• INFORMATION PROVIDED
===

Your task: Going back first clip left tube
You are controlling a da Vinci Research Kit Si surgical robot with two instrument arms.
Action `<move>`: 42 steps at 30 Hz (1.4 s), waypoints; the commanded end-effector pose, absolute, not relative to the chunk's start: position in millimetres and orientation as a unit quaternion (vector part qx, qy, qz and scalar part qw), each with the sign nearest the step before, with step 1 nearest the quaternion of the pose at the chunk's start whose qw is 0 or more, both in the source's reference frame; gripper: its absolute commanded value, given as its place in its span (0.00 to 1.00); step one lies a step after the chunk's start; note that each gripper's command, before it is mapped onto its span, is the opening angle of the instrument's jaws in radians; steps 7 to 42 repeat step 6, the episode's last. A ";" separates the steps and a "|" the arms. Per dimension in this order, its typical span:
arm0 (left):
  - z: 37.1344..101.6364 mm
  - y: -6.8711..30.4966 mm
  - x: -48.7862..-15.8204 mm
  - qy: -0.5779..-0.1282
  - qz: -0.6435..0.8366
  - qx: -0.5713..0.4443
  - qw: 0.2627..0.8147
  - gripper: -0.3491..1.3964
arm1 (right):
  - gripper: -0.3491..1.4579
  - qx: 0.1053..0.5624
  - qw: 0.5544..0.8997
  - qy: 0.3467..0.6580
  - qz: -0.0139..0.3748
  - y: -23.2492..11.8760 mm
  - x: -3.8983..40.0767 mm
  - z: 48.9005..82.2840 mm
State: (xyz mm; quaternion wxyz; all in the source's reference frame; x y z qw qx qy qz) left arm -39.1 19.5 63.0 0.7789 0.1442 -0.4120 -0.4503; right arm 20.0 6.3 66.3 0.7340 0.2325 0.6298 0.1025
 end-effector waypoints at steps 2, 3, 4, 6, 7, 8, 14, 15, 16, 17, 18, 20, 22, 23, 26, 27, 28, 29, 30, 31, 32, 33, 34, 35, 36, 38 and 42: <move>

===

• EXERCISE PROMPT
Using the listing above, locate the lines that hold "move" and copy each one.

• RESULT FOR THIS EXERCISE
Action `<move>`: 42 steps at 30 Hz (1.4 s), waypoints; the commanded end-effector pose, absolute, not relative to the chunk's start: position in millimetres and orientation as a unit quaternion (vector part qx, qy, qz and scalar part qw), each with the sign nearest the step before, with step 1 nearest the quaternion of the pose at the chunk's start whose qw is 0 or more, both in the source's reference frame; gripper: its absolute commanded value, given as its place in its span (0.00 to 1.00); step one lies a step after the chunk's start; note that each gripper's command, before it is mapped onto its span, is the opening angle of the instrument's jaws in radians; steps 7 to 42 repeat step 6, the episode's last. A ";" separates the steps and a "|" the arms. Per dimension in this order, its typical span:
 end-effector waypoints at steps 2, 3, 4, 6, 7, 8, 14, 15, 16, 17, 18, 20, 22, 23, 26, 27, 28, 29, 30, 31, 32, 33, 34, 35, 36, 38 and 42: <move>

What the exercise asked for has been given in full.